On Thu, May 4, 2017 at 11:09 PM Michal Skrivanek <michal.skrivanek@redhat.com> wrote:

> On 4 May 2017, at 17:51, Gianluca Cecchi <gianluca.cecchi@gmail.com> wrote:
>
> Hello,
> supposing to have a Linux VM with ovirt-guest-agent installed,

File system freezing is implemented using libvirt fsFreese/fsThaw, and is
implemented in the guest with qemu-guest-agent, not ovirt-guest-agent.

You can find the info on using it here:
https://access.redhat.com/documentation/en-US/Red_Hat_Enterprise_Linux/7/html/Virtualization_Deployment_and_Administration_Guide/sect-Using_the_QEMU_guest_virtual_machine_agent_protocol_CLI-libvirt_commands.html
 
during a live snapshot operation it should be freeze of filesystems.
> Where to find confirmation of correct/successful interaction?

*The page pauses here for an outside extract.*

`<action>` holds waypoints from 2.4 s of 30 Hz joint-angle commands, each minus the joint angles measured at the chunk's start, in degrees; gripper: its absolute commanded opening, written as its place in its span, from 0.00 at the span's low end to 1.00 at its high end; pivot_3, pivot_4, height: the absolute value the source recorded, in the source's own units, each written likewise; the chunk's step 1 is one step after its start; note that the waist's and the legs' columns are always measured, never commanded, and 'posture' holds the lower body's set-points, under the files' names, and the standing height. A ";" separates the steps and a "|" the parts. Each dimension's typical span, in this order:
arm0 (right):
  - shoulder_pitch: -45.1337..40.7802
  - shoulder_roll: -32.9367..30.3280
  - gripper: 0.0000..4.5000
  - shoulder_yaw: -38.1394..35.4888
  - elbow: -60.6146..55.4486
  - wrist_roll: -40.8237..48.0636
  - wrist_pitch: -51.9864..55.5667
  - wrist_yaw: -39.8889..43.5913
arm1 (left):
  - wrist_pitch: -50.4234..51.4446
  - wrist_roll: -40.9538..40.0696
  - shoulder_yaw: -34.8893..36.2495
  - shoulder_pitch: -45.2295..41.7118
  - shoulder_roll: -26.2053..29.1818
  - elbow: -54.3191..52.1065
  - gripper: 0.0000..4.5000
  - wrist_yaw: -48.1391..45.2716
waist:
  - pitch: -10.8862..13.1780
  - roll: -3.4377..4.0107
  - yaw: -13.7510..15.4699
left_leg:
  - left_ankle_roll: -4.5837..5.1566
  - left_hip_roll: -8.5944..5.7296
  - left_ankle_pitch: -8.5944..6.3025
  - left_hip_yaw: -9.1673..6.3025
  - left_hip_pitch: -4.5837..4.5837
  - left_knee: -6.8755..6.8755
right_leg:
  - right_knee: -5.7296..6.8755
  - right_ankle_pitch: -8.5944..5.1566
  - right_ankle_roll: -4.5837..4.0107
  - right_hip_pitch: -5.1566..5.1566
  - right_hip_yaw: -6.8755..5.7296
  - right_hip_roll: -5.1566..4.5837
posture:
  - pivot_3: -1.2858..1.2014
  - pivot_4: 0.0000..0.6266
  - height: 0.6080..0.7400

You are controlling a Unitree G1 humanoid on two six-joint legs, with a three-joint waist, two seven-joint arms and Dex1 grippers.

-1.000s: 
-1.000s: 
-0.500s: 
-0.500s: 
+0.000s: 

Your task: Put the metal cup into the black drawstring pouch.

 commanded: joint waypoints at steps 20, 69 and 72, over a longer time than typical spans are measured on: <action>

if it’s not successful there should be an event log message about that. And prior to taking the snapshot a warning in red at the bottom of the dialog (that check happens when you open the dialog, so it may not be 100% reliable)

> /var/log/messages or agent log or other kind of files?

if you want to doublecheck then this is noticable in vdsm.log. First we try to take the snapshot with fsfreeze, and only when it fails we take it again without it.

Since 3.6 we use fsFreeze/fsThaw explicitly, so we don't try snapshot twice.

In vdsm log you will find an INFO log before/after fsFreeze/fsThaw, or WARN log if they failed.


> Are there any limitations on filesystems that support freeze? Is it fsfreeze the command executed at VM OS level or any other low level command?

It’s a matter of Linux and Windows implementation, they both have an API supporting that at kernel level. I’m not aware of filesystem limitations.

You should check qemu-guest-agent documentation.